To learn the basics of the Pipes library, w
we will create our own grep
-like command-line
tool: minigrep
Its behavior is simple: you invoke it from the command line passing a regular expression as a first argument, and a set of files as subsequent arguments.
Minigrep will read all the lines in the files and, for each line matching the provided pattern, it will print the matching line as well as the file containing it.
If no files are provider, Minigrep will process the text lines from the standard input.
$ minigrep
usage: minigrep pattern [file ...]
$ minigrep chan *.go
minigrep.go: return func(out chan<- *os.File) {
minigrep.go:func FileScanner(in <-chan *os.File, out chan<- FileLine) {
minigrep.go: return func(in <-chan FileLine, out chan<- FileLine) {
minigrep.go:func Printer(in <-chan FileLine) {
$ echo "Hello! This is a minigrep demo.
not all the lines are going to be printed
only those containing hello" | minigrep "[Hh]ello"
Hello! This is a minigrep demo.
only those containing hello
The Pipes library allows to define and connect processing nodes that run independently and might receive and/or send information from/to other nodes in the pipeline.
Based on that building blocks, we could decompose the Minigrep application in the following Nodes:
- A node that, given a list of file names, opens them for reading and forwards their file descriptors to the next stage of the processing pipeline. We will name this node as File Finder.

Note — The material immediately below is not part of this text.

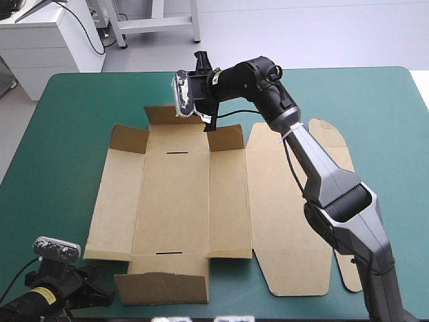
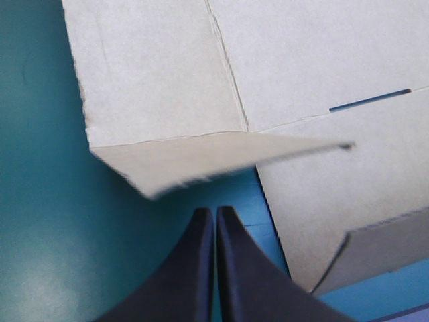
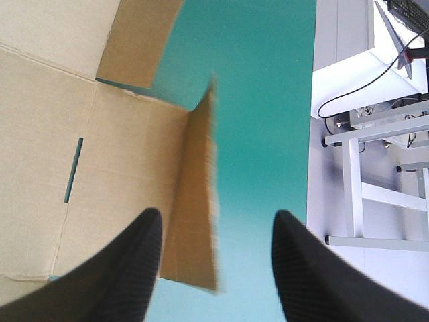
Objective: Fold the box
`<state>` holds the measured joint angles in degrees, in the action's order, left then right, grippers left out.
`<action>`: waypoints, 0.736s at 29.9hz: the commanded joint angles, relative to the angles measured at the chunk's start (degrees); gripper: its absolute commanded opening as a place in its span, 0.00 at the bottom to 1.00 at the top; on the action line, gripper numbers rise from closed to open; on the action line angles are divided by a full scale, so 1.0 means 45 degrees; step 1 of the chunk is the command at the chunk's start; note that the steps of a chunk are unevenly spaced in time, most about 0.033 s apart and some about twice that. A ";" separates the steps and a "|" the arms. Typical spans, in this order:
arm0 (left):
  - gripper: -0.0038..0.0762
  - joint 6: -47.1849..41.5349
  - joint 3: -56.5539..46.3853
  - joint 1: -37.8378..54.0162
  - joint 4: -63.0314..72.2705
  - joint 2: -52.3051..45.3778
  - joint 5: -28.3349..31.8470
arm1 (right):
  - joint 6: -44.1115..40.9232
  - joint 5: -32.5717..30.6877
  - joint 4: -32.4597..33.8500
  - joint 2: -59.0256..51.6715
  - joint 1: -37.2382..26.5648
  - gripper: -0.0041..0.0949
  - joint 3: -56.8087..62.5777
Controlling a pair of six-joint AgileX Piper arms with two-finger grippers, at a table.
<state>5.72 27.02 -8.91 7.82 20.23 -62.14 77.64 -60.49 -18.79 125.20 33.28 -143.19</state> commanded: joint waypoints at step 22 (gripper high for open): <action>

- A node that receives the file descriptors and, for each file descriptor, reads its text contents line by line, and forwards each line individually to the next pipeline stage. This node is named File Scanner.
- A node that, receiving individual text lines, checks if they match the user-provided regular expression pattern. It will forward to the next pipeline stage only the matching lines. This node is named Match Filter.
- A node that just receives text lines and prints them to the standard output. We will name it Printer.
flowchart TD;
F[File<br/>Finder] --> |file descriptors| S[File<br/>Scanner]
S --> |file name/text line| M[Match<br/>Filter]
M --> |file name/text line<br/>matching the pattern| P[Printer]
Each processing node is defined by a function that has an input channel to receive the information, or an output channel to forward the information, or both. The input and output channels don't have to be of the same type.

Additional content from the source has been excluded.